- Assignment -
An exact copy, beginning at the line containing "POLYGON ((90 170, 109" and ending at the final line of the records that follow, is the answer; it has no pictures and no other text.

Data records:
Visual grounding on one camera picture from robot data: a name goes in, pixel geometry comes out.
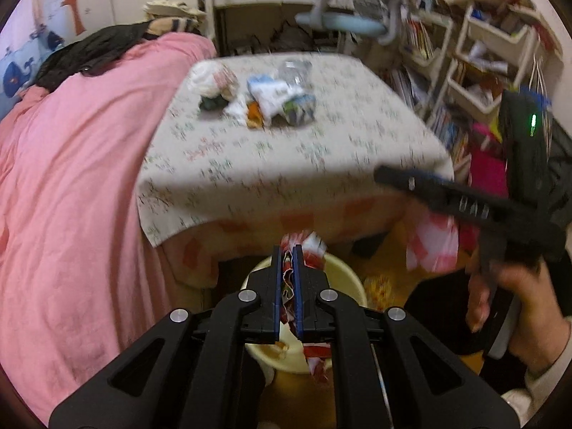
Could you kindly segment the person right hand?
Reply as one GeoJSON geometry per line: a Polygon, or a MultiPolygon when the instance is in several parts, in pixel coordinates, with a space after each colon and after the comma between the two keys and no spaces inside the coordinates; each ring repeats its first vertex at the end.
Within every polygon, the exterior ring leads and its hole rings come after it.
{"type": "Polygon", "coordinates": [[[470,281],[466,321],[470,329],[480,330],[489,318],[490,283],[512,292],[521,301],[521,311],[509,351],[534,377],[547,372],[566,349],[571,324],[560,311],[544,261],[539,261],[534,268],[491,261],[487,275],[483,275],[478,263],[473,261],[467,270],[470,281]]]}

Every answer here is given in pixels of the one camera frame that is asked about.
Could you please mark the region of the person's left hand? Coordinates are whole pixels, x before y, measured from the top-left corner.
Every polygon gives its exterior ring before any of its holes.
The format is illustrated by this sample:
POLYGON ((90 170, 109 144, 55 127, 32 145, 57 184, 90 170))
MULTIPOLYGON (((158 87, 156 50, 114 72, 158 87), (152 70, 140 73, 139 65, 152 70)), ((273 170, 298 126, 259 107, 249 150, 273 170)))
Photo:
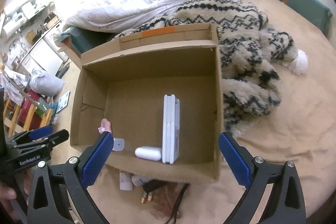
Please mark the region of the person's left hand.
MULTIPOLYGON (((33 182, 33 177, 31 174, 31 170, 25 170, 22 172, 23 176, 23 190, 25 194, 28 196, 30 194, 31 185, 33 182)), ((5 208, 5 210, 9 213, 12 220, 14 222, 19 221, 19 215, 16 210, 12 207, 10 201, 15 200, 17 198, 17 193, 15 190, 10 188, 7 184, 1 181, 1 204, 5 208)))

- Exercise result -
POLYGON ((90 170, 109 144, 55 127, 32 145, 57 184, 90 170))
MULTIPOLYGON (((158 87, 156 50, 114 72, 158 87), (152 70, 140 73, 139 65, 152 70)), ((273 170, 298 126, 259 107, 249 150, 273 170)))
Photo:
Please mark the region of the person's left hand.
MULTIPOLYGON (((33 182, 33 177, 31 174, 31 170, 25 170, 22 172, 23 176, 23 190, 25 194, 28 196, 30 194, 31 185, 33 182)), ((5 208, 5 210, 9 213, 12 220, 14 222, 19 221, 19 215, 16 210, 12 207, 10 201, 15 200, 17 198, 17 193, 15 190, 10 188, 7 184, 1 181, 1 204, 5 208)))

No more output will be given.